◆ **Aim of the task**: Repeat only the lines below from the one containing "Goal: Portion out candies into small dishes" through the one containing "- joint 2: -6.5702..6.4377", inclusive, exactly as written.

◆ **Exercise data**:

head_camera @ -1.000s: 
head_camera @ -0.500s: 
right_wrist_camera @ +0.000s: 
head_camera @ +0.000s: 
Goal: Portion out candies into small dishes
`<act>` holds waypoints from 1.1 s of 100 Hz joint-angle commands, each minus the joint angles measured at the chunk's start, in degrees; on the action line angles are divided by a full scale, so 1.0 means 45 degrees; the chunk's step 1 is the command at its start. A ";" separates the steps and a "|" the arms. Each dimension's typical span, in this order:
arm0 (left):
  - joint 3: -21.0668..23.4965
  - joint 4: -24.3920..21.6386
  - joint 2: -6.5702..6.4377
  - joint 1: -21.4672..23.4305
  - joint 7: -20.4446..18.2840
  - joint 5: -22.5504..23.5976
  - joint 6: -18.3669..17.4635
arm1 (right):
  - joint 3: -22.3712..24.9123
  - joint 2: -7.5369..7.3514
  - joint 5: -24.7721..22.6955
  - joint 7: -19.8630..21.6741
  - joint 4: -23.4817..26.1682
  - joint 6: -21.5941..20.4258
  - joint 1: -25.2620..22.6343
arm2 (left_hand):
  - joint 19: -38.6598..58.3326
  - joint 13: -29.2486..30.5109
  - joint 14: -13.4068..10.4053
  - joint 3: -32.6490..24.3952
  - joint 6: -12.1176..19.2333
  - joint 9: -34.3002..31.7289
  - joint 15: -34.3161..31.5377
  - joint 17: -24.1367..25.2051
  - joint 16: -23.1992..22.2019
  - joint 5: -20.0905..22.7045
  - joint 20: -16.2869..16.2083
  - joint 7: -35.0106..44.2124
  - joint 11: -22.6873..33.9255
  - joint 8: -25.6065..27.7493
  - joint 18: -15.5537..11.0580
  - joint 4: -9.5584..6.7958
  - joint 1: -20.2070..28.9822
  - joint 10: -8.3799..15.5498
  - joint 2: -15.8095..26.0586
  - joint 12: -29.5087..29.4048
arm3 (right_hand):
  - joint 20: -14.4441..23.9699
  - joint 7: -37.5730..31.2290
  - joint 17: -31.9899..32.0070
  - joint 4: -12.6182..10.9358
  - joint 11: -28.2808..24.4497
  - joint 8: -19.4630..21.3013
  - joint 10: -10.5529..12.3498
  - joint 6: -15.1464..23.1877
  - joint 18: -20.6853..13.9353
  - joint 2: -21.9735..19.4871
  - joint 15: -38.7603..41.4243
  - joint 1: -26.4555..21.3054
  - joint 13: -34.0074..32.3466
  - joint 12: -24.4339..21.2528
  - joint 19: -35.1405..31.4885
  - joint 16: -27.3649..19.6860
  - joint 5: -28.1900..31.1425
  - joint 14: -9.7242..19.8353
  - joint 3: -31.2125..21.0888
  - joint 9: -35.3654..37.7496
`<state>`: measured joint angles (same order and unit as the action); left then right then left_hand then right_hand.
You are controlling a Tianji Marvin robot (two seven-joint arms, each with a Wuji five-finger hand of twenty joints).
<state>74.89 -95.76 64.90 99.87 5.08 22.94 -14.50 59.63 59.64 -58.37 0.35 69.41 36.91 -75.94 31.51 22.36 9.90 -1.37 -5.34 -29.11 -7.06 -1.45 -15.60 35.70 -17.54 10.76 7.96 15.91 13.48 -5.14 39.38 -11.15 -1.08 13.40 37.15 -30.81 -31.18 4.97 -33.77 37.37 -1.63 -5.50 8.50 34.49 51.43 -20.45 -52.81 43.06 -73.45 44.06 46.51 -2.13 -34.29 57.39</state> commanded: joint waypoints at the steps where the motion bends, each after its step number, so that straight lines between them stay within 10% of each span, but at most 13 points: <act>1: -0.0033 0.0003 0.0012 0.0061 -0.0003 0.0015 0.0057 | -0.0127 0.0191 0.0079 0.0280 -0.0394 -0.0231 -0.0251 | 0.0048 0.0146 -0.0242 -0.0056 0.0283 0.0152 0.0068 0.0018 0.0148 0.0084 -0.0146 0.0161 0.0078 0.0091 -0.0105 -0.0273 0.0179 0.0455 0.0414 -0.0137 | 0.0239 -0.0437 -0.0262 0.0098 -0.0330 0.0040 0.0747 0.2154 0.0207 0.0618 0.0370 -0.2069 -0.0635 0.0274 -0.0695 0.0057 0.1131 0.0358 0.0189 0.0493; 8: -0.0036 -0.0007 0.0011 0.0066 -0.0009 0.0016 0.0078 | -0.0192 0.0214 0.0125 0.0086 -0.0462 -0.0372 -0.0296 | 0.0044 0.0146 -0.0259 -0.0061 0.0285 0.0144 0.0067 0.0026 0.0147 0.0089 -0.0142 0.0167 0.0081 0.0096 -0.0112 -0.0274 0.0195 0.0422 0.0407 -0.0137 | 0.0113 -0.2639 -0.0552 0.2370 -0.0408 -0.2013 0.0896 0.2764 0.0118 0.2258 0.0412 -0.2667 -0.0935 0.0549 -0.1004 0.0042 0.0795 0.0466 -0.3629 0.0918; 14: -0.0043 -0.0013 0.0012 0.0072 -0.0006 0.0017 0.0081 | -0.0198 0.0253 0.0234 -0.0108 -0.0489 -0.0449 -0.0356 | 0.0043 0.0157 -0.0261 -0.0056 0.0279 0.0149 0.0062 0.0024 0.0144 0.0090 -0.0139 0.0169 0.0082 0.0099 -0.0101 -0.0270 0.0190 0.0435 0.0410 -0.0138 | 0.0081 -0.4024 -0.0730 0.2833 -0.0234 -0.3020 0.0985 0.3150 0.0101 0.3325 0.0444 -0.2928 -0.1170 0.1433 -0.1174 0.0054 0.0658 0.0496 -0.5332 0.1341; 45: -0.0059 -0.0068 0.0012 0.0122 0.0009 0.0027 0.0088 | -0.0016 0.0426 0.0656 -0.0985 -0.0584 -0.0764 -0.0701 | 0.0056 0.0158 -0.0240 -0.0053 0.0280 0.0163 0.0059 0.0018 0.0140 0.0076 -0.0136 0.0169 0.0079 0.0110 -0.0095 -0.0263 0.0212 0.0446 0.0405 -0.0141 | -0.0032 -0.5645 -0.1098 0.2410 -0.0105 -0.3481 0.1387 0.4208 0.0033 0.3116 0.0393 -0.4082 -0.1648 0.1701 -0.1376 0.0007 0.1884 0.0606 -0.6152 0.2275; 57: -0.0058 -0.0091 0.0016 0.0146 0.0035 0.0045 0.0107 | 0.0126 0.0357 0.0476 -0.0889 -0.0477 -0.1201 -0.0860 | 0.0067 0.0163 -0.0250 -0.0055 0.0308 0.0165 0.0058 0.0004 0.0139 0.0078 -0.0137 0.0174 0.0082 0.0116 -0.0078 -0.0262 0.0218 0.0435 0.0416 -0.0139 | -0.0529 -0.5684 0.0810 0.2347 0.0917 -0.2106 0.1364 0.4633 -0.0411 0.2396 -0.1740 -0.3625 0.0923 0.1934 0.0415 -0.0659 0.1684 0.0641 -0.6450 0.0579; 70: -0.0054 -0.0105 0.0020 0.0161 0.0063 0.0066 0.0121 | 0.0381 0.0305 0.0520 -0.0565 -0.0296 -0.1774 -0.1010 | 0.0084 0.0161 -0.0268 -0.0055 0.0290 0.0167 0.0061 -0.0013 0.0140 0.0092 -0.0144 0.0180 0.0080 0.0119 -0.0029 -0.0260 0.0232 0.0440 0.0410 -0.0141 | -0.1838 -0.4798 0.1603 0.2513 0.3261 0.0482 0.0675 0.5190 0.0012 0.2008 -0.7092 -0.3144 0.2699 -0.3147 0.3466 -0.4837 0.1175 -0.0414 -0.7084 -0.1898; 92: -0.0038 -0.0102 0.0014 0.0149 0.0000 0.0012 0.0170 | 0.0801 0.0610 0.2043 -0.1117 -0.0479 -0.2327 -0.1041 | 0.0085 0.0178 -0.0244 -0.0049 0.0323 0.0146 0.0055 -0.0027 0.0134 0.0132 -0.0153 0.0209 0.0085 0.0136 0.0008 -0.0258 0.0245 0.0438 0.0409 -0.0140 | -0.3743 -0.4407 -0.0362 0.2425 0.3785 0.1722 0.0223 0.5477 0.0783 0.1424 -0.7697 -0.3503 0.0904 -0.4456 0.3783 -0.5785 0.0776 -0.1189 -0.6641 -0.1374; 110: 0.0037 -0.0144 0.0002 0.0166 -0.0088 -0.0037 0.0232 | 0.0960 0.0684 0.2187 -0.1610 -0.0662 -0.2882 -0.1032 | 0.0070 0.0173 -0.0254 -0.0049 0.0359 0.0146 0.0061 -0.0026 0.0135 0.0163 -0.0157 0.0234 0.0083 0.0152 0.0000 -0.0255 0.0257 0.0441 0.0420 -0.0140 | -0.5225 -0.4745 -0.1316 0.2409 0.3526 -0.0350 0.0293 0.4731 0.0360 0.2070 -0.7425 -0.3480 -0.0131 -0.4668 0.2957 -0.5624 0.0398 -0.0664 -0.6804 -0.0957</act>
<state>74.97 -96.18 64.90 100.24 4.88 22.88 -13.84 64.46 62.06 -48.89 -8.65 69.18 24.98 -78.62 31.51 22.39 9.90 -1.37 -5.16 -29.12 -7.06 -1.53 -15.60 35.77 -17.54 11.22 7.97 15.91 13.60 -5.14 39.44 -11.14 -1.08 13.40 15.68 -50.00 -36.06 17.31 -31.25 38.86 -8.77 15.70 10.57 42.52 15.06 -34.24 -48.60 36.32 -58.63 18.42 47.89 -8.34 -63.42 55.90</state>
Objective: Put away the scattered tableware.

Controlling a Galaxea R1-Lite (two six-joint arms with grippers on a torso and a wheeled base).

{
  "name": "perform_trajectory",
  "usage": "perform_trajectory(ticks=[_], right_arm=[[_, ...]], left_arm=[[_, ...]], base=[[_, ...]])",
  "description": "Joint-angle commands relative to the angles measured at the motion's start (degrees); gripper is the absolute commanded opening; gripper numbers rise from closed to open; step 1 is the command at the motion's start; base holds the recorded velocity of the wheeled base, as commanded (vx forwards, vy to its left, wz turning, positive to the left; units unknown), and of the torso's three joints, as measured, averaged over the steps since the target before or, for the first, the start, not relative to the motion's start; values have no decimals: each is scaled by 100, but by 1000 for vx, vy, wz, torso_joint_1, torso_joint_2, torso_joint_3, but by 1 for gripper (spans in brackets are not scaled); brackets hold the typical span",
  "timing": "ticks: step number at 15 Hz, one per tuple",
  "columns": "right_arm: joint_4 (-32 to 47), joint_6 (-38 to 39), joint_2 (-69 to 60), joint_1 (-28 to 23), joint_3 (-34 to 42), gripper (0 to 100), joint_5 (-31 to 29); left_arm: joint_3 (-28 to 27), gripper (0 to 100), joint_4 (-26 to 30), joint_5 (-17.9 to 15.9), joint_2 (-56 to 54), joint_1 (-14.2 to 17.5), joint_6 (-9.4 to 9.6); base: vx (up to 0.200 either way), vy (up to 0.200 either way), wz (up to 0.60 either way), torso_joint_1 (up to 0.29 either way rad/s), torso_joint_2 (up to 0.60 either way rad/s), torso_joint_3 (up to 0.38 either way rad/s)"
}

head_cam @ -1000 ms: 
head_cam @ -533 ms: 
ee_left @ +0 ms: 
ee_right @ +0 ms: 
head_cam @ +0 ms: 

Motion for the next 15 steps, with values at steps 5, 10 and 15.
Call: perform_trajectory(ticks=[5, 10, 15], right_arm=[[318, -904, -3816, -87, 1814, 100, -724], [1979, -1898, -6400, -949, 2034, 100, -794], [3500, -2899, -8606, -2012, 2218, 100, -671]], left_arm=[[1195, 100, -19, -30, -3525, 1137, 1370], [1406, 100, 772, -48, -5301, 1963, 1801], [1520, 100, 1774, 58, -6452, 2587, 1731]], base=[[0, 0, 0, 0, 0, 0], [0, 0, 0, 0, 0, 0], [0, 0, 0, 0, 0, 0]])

◆ **Answer to the problem**:
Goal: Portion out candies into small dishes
`<act>` holds waypoints from 1.1 s of 100 Hz joint-angle commands, each minus the joint angles measured at the chunk's start, in degrees; on the action line angles are divided by a full scale, so 1.0 means 45 degrees; the chunk's step 1 is the command at its start. A ";" separates the steps and a "|" the arms. Each dimension's typical span, in this order:
arm0 (left):
  - joint 3: -21.0668..23.4965
  - joint 4: -24.3920..21.6386
  - joint 2: -6.5702..6.4377

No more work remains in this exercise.